Figure 4Density distributions of landslide conditioning factors.

Download

  • Land Use: Urban landslide densities (red) concentrate heavily in built-up areas. In non-urban settings, landslides are more common in naturally vegetated or agricultural zones, indicating the influence of mostly natural triggers such as intense rainfall, erosion, and weathering. Nonetheless, agricultural practices (eg terracing, irrigation) can also modify slope geometry, soil composition, and water infiltration, which may heighten landslide susceptibility in some areas. Therefore, while urbanisation is often associated with more pronounced slope disturbance and drainage alteration, non-urban landslides remain vulnerable to both natural processes and lower-intensity human activities, highlighting that land use exerts a significant, but context-dependent, influence on slope stability.

  • Lithology: Clayey marl and marly clay stand out as common substrates for both urban and non-urban landslides. Urban areas, however, are characterized by a pronounced presence of these lithological formations, indicating that when inherently weak materials coincide with excavations, leaking infrastructure, or other human-induced alterations, the susceptibility to failure increases dramatically. Geological weaknesses such as low shear strength therefore play an important role, but are intensified in urban contexts by anthropogenic stressors.

  • Aspect: The data indicate that urban landslides tend to be more frequent on slopes facing northeast to northwest, whereas non-urban landslides show a slight preference for north-northwest orientations.
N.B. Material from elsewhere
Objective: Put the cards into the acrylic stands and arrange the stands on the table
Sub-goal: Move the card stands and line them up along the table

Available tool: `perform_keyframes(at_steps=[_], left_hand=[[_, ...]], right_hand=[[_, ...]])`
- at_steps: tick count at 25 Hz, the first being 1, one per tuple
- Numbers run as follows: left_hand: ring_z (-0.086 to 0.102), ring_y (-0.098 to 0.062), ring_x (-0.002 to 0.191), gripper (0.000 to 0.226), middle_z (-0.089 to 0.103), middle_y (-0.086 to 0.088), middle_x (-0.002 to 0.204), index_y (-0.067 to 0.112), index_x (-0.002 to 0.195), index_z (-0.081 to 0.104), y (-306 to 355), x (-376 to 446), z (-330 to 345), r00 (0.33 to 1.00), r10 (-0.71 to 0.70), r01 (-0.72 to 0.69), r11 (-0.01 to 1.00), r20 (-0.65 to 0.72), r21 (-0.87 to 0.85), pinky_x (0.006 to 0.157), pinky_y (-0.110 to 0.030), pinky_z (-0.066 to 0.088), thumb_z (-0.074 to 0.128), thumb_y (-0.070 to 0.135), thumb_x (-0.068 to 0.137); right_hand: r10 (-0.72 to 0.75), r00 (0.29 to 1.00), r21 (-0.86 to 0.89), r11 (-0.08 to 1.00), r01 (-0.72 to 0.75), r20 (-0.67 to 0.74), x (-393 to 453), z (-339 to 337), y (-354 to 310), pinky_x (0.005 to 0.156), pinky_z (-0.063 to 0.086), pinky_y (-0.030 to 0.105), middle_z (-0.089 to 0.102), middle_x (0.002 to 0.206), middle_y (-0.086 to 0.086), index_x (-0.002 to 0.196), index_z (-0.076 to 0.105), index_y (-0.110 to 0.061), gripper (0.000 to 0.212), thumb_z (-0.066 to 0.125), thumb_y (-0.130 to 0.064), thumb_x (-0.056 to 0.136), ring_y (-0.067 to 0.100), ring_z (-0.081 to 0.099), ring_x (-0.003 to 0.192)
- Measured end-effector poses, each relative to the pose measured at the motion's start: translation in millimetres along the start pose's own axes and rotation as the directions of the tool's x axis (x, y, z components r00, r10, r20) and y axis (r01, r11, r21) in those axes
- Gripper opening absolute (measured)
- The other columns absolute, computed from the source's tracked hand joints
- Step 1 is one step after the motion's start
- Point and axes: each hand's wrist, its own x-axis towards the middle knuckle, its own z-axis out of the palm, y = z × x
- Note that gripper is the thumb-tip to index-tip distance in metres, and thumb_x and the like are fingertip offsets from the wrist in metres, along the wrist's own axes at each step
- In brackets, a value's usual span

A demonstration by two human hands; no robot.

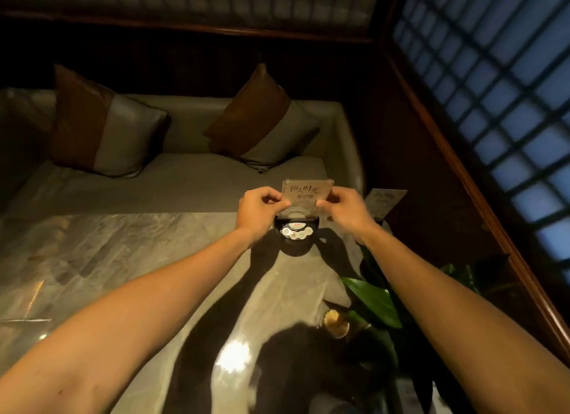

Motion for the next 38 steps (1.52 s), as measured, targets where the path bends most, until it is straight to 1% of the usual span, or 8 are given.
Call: perform_keyframes(at_steps=[8, 13, 17, 23, 26, 32, 34, 38], left_hand=[[0.064, -0.01, 0.069, 0.031, 0.067, 0.009, 0.071, 0.027, 0.064, 0.063, -31, 55, 89, 0.996, -0.085, 0.085, 0.996, 0.031, 0.001, 0.067, -0.023, 0.05, 0.083, 0.009, 0.08], [0.063, -0.01, 0.072, 0.027, 0.069, 0.001, 0.079, 0.025, 0.068, 0.064, -53, 83, 124, 0.988, -0.132, 0.132, 0.991, 0.084, 0.006, 0.067, -0.018, 0.047, 0.082, 0.009, 0.081], [0.057, 0.003, 0.064, 0.016, 0.064, 0.01, 0.072, 0.016, 0.078, 0.067, -65, 92, 142, 0.983, -0.151, 0.15, 0.988, 0.106, 0.018, 0.058, -0.003, 0.042, 0.08, 0.008, 0.083], [0.062, -0.007, 0.069, 0.017, 0.067, 0.007, 0.073, 0.022, 0.079, 0.067, -72, 102, 148, 0.975, -0.186, 0.189, 0.982, 0.123, -0.01, 0.062, -0.01, 0.047, 0.08, 0.012, 0.084], [0.065, -0.012, 0.082, 0.012, 0.07, 0.004, 0.084, 0.016, 0.093, 0.07, -73, 101, 146, 0.967, -0.196, 0.198, 0.98, 0.163, 0.006, 0.064, -0.006, 0.047, 0.079, 0.012, 0.085], [0.061, -0.014, 0.118, 0.059, 0.064, -0.001, 0.127, 0.01, 0.136, 0.061, -62, 80, 117, 0.939, -0.19, 0.16, 0.979, 0.287, 0.124, 0.105, -0.031, 0.049, 0.08, 0.033, 0.085], [0.065, -0.018, 0.114, 0.06, 0.065, -0.005, 0.131, 0.01, 0.135, 0.061, -54, 68, 97, 0.935, -0.205, 0.173, 0.976, 0.29, 0.132, 0.102, -0.038, 0.053, 0.079, 0.037, 0.084], [0.066, -0.007, 0.101, 0.066, 0.062, -0.003, 0.136, 0.011, 0.139, 0.059, -27, 37, 40, 0.938, -0.189, 0.152, 0.978, 0.29, 0.144, 0.082, -0.018, 0.052, 0.076, 0.045, 0.085]], right_hand=[[0.056, 0.998, -0.102, 0.993, -0.059, -0.034, 64, -24, 78, 0.063, 0.042, 0.004, 0.071, 0.115, 0.0, 0.116, 0.072, -0.008, 0.021, 0.061, -0.009, 0.098, 0.01, 0.059, 0.101], [0.138, 0.987, -0.063, 0.988, -0.144, -0.088, 86, -19, 114, 0.087, 0.052, 0.029, 0.073, 0.113, 0.008, 0.115, 0.071, -0.007, 0.021, 0.06, -0.009, 0.098, 0.021, 0.066, 0.102], [0.169, 0.977, -0.083, 0.98, -0.181, -0.129, 96, -15, 134, 0.078, 0.049, 0.03, 0.073, 0.1, 0.008, 0.107, 0.072, -0.009, 0.017, 0.059, -0.009, 0.097, 0.024, 0.067, 0.093], [0.22, 0.968, -0.064, 0.971, -0.229, -0.124, 103, -13, 139, 0.087, 0.057, 0.039, 0.072, 0.107, 0.009, 0.108, 0.071, -0.01, 0.018, 0.056, -0.011, 0.098, 0.024, 0.065, 0.099], [0.224, 0.968, -0.039, 0.973, -0.23, -0.118, 97, -12, 136, 0.075, 0.052, 0.027, 0.071, 0.101, 0.007, 0.107, 0.069, -0.012, 0.016, 0.056, -0.01, 0.098, 0.023, 0.065, 0.095], [0.311, 0.95, 0.03, 0.95, -0.311, -0.036, 77, -12, 112, 0.089, 0.051, 0.032, 0.066, 0.119, 0.004, 0.122, 0.061, -0.008, 0.025, 0.06, -0.012, 0.098, 0.02, 0.061, 0.107], [0.33, 0.944, -0.024, 0.943, -0.331, -0.017, 66, -13, 99, 0.093, 0.054, 0.04, 0.068, 0.125, 0.007, 0.126, 0.064, -0.012, 0.03, 0.063, -0.017, 0.096, 0.027, 0.064, 0.114], [0.311, 0.95, -0.092, 0.947, -0.307, 0.037, 37, -13, 53, 0.074, 0.05, 0.032, 0.071, 0.11, 0.004, 0.114, 0.07, -0.011, 0.027, 0.068, -0.028, 0.093, 0.021, 0.064, 0.1]])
Aspect often influences microclimatic conditions such as sunlight exposure and moisture retention; however, in urban settings, these natural patterns can be overshadowed by human-induced modifications to drainage, loading, and vegetation cover.
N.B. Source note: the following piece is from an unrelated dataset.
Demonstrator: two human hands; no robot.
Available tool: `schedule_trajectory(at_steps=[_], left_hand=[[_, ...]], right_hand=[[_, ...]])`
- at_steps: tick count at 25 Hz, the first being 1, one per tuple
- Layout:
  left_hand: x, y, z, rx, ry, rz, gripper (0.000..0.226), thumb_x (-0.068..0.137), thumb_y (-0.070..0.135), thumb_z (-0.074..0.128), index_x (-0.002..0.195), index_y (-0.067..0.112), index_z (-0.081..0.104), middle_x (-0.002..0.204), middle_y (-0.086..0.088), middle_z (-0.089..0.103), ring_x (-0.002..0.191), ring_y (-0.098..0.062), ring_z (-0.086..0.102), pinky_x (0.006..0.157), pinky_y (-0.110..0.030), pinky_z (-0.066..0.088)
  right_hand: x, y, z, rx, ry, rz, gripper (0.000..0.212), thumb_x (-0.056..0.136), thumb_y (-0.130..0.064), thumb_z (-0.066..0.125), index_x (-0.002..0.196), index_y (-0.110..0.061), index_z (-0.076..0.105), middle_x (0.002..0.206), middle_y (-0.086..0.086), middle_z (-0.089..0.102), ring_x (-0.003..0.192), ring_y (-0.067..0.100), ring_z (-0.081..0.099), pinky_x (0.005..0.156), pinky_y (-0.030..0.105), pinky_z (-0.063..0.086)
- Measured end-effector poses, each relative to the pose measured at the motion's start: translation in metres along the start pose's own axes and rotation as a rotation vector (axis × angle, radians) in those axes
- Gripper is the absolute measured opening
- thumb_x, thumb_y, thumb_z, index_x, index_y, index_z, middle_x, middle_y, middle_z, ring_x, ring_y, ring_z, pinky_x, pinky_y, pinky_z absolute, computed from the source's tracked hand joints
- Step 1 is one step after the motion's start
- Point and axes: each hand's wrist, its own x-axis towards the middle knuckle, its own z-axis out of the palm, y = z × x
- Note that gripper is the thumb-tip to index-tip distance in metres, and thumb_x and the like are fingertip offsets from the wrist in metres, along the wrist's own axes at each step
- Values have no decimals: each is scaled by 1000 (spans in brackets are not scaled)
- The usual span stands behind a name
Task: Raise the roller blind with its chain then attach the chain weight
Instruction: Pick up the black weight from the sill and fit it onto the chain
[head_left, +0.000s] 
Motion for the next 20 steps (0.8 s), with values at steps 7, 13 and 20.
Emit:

  • Curvature: Both urban and non-urban landslides appear clustered around low or slightly negative curvature values, corresponding to near-planar or mildly convex slopes. Extremely convex or concave slopes may be less frequently occupied or stabilised by vegetation, which could explain their lower landslide density. Mild curvature zones can conceal latent instabilities, especially when subjected to additional loading or inefficient drainage systems.

  • Elevation: Both urban and non-urban landslides tend to concentrate at mid-range elevations, although urban landslides may favour lower hills where city expansion is more common. Elevation influences climate (rainfall patterns, temperature) and vegetation cover, which in turn affect slope stability. However, urban development decisions, such as building on certain elevation tiers, can interact with these natural processes to increase landslide susceptibility.
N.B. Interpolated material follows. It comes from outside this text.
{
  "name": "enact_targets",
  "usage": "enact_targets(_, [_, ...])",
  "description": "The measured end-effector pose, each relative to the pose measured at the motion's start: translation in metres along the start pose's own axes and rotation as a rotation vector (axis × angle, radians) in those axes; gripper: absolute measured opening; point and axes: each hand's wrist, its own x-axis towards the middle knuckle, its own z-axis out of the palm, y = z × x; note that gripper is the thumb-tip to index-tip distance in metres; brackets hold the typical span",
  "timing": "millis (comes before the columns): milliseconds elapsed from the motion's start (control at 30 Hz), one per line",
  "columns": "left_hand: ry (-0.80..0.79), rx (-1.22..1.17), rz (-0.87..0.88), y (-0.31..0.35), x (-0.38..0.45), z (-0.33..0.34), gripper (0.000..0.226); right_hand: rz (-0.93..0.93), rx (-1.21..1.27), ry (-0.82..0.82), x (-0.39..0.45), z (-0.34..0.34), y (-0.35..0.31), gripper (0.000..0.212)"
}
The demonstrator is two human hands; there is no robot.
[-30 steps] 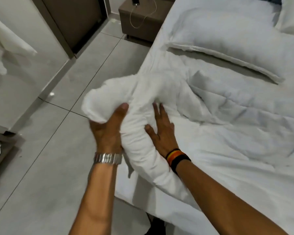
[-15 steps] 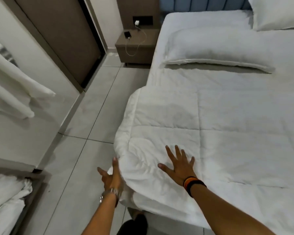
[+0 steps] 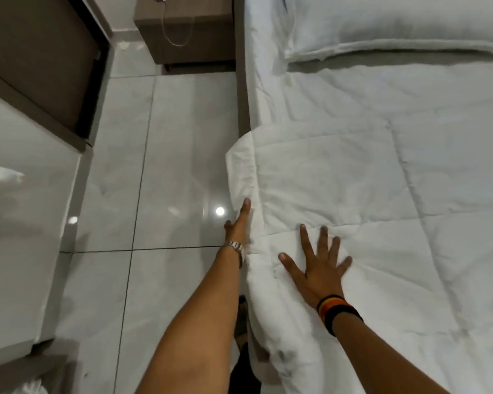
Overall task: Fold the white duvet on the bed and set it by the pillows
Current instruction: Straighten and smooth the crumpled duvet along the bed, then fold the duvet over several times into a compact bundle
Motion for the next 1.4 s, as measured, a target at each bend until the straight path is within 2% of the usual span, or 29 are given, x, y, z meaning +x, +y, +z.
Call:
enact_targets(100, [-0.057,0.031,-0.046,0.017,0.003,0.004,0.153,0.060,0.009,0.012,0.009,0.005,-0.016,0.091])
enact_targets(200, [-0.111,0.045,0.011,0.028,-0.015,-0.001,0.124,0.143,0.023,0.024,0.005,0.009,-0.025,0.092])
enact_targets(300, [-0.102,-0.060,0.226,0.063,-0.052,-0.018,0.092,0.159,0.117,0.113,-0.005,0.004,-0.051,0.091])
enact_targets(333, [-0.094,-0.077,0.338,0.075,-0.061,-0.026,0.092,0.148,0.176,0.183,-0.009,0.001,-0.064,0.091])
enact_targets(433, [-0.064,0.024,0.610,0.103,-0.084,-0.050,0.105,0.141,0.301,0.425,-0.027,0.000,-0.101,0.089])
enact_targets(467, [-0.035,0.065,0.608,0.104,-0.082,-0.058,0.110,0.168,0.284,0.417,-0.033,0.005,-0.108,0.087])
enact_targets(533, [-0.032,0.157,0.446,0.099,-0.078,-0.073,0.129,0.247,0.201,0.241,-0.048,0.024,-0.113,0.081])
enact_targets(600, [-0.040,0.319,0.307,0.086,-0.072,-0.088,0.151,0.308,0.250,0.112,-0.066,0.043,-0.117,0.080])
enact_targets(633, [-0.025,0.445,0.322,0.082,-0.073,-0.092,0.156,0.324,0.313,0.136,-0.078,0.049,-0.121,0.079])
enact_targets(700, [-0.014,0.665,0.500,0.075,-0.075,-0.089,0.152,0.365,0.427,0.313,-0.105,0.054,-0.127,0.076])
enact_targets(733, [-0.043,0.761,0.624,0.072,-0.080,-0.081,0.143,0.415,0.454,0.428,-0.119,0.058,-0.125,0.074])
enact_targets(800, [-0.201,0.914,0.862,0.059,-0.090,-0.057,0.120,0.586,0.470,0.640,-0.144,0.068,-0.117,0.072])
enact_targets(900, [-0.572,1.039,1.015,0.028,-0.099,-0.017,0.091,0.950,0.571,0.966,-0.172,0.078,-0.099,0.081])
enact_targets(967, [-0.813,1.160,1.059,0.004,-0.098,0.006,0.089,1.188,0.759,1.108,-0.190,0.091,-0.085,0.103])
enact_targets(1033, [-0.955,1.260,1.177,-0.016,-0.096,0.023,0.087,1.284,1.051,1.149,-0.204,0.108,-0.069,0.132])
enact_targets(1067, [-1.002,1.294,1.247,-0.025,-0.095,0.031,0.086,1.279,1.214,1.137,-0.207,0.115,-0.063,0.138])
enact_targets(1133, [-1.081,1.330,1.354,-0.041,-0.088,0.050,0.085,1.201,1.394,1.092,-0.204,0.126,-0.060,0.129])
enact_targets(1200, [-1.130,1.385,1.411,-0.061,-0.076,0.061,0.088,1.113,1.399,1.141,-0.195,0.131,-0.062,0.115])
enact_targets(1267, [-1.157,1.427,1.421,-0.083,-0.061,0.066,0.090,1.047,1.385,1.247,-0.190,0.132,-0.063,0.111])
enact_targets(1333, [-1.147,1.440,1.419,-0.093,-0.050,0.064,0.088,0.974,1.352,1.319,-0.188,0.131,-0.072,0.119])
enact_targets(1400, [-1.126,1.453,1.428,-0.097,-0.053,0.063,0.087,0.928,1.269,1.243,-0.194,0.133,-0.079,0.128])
  • Slope: In non-urban regions, landslides predominantly occur on steeper slopes (≥8°), where gravity-driven failures are more frequent in the absence of anthropogenic interventions. Urban landslides also manifest on moderate to steep slopes, but can arise on low slopes (<8°) when construction practices, such as excavation and drainage mismanagement, undermine natural stability. Although slope remains a primary driver of landslides across both contexts, urban activities can widen the range of vulnerable gradients.

  • Distance to Stream: Both urban and non-urban landslides cluster nearer to streams, reflecting the erosion and soil saturation that often occur in riparian zones. In urban settings, however, the distribution curve may shift slightly, capturing instances where infrastructure is built near or across waterways, leading to localised alterations in flow patterns. Consequently, water emerges as a critical destabilising agent whether channelled naturally or redirected through anthropogenic interventions.

  • Distance to Roads: Urban landslides commonly occur close to roads, implicating slope excavation, traffic vibrations, and disrupted drainage as potential triggers. By contrast, non-urban landslides are more evenly distributed over different distances from the roads, corresponding to less intense but still present human alteration. Proximity to roads thus represents a strong proxy for anthropogenic disturbance, signalling the need for vigilant maintenance and slope reinforcement measures in areas of dense infrastructure.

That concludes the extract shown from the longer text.